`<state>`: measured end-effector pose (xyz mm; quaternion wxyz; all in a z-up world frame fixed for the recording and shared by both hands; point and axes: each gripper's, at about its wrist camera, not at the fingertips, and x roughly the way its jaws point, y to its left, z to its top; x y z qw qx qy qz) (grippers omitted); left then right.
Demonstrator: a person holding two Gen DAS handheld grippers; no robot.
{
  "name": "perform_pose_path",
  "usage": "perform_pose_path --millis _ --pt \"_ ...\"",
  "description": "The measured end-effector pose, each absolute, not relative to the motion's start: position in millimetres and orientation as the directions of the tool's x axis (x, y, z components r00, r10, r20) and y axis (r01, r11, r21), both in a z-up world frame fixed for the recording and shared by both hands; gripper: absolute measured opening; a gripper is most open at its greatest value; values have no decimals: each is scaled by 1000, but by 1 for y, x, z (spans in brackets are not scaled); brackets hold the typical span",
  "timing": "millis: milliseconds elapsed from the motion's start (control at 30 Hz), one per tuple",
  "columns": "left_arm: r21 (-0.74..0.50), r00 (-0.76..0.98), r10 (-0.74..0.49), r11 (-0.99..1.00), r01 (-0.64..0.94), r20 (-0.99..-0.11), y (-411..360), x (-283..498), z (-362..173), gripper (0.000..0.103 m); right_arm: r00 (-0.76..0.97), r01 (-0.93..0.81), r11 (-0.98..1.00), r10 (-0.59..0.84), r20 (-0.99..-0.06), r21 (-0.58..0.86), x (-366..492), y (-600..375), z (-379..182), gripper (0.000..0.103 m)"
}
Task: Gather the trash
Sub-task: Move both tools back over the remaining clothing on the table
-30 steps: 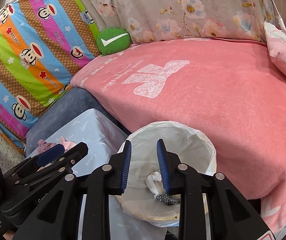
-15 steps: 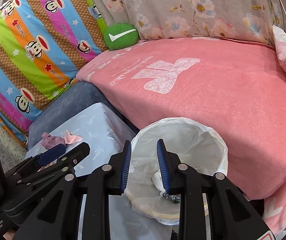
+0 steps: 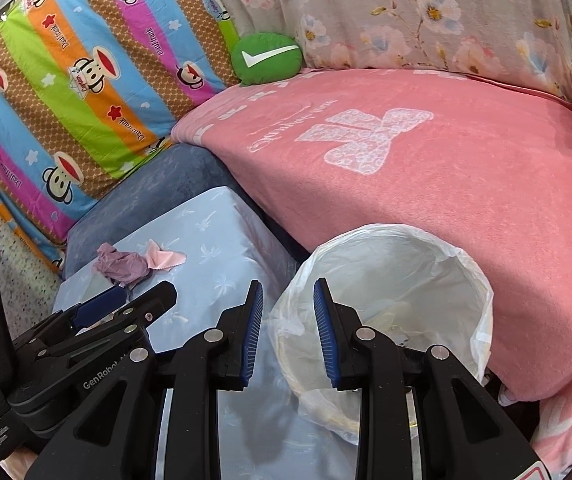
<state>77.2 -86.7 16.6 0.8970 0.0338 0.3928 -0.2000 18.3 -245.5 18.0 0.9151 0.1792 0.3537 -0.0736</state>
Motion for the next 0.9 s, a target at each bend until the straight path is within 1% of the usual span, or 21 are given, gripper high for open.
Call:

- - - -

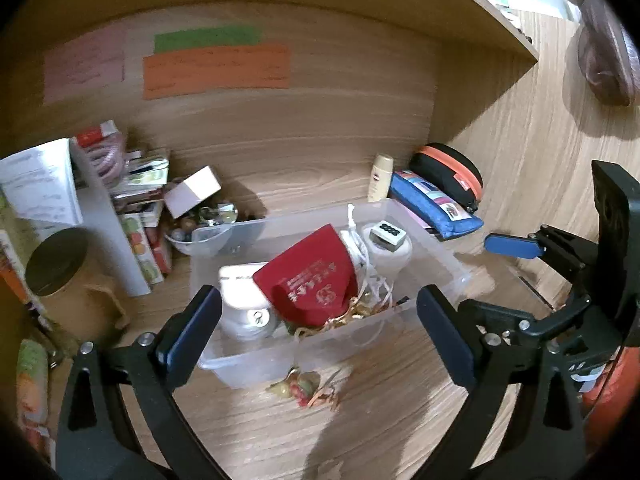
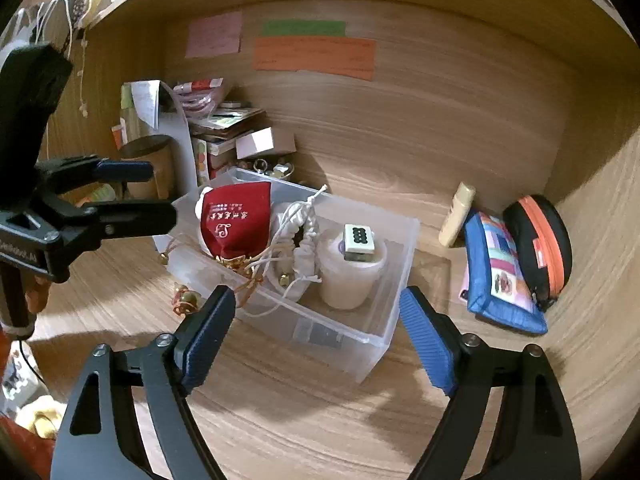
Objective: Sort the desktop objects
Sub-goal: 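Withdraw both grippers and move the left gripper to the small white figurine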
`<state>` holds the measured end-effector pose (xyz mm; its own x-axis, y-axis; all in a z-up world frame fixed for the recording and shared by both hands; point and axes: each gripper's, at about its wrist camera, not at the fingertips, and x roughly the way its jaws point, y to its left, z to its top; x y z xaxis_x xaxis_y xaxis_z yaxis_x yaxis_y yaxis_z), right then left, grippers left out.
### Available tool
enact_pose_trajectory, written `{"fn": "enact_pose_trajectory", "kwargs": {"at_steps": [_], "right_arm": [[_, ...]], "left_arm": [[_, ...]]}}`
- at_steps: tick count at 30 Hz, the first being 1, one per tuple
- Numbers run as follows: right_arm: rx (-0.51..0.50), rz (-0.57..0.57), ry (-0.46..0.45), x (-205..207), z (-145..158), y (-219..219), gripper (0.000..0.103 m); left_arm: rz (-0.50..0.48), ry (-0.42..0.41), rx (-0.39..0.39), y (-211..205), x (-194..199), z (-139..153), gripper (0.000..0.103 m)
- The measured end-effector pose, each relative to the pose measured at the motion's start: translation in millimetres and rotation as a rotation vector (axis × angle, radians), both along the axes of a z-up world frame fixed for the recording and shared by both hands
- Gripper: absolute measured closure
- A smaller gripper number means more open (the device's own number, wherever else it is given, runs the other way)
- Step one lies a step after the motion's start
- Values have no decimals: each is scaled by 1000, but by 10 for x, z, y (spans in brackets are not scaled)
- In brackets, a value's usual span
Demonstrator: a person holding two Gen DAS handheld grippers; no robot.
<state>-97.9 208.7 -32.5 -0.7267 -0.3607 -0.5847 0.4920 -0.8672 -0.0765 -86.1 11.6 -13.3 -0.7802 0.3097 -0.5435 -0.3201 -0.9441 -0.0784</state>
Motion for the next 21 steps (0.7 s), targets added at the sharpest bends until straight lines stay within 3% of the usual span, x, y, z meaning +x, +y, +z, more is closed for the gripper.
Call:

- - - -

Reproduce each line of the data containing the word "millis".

# FINISHED TASK
  "usage": "perform_pose_path --millis _ --pt \"_ ...\"",
  "timing": "millis: milliseconds elapsed from the motion's start (control at 30 Hz), one per tuple",

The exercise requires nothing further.